> **What this task involves**
Locate the string "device" in the records below. Copy every line where it occurs.

> **Extracted material**
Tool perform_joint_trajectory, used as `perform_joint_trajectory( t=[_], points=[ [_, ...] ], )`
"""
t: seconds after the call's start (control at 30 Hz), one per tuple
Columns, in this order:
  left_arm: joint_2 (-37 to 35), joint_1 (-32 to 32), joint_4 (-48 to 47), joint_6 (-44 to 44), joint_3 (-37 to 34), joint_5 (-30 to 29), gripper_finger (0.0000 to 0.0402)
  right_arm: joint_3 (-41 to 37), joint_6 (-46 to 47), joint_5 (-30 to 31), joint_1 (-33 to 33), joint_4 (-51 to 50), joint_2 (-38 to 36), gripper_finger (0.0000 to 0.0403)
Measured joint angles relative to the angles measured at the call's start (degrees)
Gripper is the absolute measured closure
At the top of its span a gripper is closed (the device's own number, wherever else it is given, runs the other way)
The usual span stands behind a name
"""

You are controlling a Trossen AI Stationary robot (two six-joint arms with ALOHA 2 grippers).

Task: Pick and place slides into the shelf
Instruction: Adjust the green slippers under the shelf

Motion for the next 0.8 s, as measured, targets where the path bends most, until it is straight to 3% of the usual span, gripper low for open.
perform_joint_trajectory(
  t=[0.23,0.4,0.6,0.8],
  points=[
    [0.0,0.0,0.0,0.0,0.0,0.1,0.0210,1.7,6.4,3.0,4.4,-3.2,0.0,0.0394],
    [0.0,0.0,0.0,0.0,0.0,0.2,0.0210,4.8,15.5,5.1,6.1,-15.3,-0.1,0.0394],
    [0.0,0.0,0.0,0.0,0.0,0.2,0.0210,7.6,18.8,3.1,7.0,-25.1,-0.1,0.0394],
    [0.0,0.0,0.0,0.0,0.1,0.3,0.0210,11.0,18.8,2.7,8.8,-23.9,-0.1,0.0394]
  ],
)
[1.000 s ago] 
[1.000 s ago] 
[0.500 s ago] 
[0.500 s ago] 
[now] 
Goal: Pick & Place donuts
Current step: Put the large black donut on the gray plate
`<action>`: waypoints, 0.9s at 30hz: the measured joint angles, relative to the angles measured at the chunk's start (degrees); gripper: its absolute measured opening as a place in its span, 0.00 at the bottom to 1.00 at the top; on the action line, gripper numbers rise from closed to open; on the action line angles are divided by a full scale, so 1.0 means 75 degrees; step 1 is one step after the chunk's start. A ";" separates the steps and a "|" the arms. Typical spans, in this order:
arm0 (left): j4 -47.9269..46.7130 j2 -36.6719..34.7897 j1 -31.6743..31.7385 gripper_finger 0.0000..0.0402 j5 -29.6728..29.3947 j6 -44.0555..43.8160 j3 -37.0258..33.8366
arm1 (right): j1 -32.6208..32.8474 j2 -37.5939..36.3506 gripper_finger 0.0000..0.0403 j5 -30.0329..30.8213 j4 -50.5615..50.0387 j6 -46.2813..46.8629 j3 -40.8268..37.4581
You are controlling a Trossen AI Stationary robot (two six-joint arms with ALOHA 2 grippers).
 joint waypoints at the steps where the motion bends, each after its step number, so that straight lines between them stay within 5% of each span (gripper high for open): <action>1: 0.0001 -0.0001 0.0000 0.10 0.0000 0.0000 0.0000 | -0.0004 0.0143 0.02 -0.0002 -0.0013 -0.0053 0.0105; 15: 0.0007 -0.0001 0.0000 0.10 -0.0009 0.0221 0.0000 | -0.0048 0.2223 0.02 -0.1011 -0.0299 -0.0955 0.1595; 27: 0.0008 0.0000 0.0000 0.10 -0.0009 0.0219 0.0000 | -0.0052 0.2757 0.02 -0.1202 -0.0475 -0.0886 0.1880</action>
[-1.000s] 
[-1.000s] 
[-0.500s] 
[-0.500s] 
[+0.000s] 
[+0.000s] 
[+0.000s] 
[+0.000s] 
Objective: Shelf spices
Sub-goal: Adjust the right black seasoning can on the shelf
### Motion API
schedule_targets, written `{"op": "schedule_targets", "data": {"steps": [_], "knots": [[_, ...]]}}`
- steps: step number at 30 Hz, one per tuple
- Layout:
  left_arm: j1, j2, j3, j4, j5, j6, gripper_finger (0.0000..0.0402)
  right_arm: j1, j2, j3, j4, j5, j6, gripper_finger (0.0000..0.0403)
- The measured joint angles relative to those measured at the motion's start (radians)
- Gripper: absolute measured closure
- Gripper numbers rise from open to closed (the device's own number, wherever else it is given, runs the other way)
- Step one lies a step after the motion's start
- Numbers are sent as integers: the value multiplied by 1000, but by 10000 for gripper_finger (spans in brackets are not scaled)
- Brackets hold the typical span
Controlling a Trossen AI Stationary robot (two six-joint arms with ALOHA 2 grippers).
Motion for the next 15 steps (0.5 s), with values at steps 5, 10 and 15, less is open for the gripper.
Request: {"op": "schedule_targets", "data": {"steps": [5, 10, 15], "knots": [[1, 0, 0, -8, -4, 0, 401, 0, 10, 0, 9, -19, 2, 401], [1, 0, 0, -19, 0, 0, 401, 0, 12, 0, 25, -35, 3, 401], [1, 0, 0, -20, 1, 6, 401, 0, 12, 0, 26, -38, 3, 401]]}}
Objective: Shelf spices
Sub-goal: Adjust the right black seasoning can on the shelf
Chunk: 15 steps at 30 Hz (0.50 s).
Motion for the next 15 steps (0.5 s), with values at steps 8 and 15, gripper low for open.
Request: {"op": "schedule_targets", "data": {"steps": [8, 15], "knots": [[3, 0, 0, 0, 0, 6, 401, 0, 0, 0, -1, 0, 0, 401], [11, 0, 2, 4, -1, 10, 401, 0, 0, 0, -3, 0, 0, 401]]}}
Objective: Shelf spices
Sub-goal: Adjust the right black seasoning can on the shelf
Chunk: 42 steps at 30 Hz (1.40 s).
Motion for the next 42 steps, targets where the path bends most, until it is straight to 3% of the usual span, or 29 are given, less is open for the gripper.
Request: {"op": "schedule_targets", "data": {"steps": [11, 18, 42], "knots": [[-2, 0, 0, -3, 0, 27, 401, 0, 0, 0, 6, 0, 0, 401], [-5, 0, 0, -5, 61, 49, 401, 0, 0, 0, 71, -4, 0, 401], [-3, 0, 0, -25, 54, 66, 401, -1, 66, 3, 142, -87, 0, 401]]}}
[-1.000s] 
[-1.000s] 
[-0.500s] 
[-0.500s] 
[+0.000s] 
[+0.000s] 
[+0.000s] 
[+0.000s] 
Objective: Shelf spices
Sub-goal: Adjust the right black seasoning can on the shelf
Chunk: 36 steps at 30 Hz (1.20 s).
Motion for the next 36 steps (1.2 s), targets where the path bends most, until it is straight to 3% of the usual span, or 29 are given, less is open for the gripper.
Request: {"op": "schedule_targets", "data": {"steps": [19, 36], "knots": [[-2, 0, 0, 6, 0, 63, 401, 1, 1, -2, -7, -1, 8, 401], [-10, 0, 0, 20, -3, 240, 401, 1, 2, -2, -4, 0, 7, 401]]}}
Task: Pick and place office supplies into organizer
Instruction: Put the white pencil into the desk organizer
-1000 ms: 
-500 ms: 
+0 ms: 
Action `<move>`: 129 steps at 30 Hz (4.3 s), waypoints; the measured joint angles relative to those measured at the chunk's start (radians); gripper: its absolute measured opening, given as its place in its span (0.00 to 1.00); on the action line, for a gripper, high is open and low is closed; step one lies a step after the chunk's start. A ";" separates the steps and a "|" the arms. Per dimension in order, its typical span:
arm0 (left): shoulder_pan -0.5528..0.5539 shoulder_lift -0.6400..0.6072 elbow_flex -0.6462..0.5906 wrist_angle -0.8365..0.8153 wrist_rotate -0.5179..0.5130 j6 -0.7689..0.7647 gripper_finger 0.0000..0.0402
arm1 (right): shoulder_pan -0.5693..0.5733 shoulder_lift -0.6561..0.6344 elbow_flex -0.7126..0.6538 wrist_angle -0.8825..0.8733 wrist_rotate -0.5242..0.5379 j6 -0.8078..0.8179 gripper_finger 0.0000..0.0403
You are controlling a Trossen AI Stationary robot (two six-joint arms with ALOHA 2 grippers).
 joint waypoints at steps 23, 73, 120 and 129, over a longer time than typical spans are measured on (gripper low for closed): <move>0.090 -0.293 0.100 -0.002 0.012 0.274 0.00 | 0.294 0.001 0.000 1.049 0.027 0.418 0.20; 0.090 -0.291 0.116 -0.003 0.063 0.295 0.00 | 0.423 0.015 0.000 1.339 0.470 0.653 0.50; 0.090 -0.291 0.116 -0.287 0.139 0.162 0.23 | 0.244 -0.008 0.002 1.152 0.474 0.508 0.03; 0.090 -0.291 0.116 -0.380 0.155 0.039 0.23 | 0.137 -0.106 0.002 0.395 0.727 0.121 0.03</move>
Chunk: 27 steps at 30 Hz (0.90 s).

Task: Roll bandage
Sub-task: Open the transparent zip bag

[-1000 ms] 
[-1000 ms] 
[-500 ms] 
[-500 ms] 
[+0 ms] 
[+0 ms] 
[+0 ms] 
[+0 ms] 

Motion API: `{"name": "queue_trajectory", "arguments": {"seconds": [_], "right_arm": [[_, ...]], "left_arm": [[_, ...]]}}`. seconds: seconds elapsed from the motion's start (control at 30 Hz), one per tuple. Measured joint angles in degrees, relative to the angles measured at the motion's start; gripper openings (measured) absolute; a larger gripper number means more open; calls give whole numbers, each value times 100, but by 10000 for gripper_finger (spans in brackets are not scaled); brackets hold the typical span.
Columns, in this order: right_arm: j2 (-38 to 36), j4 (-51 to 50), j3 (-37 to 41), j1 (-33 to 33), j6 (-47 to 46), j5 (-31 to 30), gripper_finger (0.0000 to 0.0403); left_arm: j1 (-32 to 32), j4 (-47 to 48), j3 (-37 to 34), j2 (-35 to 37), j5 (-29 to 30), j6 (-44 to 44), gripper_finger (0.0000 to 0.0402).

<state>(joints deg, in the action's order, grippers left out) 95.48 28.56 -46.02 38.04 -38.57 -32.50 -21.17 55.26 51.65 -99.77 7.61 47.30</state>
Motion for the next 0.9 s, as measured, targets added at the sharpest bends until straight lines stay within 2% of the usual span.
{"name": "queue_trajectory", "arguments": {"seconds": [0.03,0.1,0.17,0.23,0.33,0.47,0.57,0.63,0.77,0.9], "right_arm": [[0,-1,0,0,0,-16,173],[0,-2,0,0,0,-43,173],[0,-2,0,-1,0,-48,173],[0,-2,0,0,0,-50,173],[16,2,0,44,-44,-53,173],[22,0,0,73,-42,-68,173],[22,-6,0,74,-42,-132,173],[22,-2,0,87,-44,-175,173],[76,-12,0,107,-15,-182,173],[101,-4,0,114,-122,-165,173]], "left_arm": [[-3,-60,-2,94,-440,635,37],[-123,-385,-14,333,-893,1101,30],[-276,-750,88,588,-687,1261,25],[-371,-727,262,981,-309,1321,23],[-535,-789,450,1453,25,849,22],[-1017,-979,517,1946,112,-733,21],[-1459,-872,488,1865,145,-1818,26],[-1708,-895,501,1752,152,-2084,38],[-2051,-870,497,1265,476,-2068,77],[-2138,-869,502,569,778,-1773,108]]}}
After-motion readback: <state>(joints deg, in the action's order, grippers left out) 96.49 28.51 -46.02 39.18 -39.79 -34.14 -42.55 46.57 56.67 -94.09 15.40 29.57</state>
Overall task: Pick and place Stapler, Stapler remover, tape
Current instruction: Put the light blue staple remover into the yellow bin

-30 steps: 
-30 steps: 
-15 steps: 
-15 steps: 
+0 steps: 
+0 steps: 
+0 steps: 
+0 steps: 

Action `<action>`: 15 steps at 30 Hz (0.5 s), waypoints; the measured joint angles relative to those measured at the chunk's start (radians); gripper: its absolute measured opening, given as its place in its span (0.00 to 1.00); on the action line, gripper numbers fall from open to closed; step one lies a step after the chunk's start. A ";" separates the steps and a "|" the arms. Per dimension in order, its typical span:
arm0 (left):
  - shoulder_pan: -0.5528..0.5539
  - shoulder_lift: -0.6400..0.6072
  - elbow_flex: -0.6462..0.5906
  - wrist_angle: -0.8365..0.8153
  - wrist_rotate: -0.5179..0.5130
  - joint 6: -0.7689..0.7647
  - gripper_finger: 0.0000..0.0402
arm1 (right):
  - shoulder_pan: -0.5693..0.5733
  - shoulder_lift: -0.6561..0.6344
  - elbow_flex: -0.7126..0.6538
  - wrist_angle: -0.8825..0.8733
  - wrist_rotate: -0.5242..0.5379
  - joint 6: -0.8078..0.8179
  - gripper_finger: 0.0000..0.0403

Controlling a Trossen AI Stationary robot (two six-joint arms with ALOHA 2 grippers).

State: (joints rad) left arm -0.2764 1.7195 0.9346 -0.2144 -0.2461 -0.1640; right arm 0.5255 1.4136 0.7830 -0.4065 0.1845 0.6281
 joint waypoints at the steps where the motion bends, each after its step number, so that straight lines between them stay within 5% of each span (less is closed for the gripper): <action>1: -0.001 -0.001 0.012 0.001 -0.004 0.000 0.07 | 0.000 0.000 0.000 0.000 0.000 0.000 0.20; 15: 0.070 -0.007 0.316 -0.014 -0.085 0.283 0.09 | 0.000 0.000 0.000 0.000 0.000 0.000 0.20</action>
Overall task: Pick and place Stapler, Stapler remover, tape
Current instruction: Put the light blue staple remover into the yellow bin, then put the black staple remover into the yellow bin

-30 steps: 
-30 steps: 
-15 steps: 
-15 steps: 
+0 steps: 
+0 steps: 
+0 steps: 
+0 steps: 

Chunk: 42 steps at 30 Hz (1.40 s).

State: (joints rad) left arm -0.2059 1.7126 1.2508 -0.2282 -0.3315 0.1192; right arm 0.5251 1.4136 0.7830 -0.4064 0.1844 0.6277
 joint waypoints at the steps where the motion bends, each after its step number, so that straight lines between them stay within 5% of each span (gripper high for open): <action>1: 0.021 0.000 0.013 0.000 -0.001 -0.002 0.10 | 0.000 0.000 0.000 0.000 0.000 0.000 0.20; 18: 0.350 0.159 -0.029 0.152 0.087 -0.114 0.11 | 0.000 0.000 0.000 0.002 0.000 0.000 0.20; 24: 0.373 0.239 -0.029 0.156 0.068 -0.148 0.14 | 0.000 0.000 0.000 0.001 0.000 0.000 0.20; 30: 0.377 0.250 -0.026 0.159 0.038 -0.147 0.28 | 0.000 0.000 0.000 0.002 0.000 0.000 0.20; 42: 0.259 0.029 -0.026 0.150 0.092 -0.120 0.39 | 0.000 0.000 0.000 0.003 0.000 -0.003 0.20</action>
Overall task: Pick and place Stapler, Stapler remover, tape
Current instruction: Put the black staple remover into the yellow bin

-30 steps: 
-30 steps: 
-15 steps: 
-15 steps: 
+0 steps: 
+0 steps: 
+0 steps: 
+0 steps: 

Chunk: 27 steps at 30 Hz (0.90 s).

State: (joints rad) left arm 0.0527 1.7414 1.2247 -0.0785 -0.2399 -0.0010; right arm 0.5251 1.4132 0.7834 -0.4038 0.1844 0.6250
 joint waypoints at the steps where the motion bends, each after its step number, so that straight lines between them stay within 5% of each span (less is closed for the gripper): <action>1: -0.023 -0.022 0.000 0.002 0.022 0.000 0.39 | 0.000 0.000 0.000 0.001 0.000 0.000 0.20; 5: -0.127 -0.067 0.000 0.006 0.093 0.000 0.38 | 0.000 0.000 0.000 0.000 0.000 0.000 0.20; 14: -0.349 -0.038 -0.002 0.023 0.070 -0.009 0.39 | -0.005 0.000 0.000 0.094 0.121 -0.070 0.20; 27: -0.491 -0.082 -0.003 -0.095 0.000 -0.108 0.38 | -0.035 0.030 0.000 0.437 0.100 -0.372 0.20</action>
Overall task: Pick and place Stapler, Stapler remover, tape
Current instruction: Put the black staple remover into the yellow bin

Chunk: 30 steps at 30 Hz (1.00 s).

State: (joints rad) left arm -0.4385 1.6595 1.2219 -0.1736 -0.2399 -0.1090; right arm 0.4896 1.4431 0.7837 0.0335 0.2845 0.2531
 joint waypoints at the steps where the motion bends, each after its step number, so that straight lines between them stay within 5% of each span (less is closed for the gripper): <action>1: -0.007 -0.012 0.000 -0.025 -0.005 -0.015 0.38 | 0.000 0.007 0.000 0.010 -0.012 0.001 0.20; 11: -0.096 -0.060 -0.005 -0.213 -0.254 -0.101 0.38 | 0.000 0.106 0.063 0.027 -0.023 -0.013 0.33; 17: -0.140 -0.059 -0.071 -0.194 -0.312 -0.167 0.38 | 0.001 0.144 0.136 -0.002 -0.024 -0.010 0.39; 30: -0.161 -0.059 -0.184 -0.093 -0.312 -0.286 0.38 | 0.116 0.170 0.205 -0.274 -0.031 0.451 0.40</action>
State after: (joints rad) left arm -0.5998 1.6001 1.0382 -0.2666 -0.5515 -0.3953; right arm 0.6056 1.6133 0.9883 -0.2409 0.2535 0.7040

> **Written solution**
At the top of its span a gripper is closed (the device's own number, wherever else it is given, runs the other way)
- Gripper numbers rise from open to closed (the device's own number, wherever else it is given, runs the other way)

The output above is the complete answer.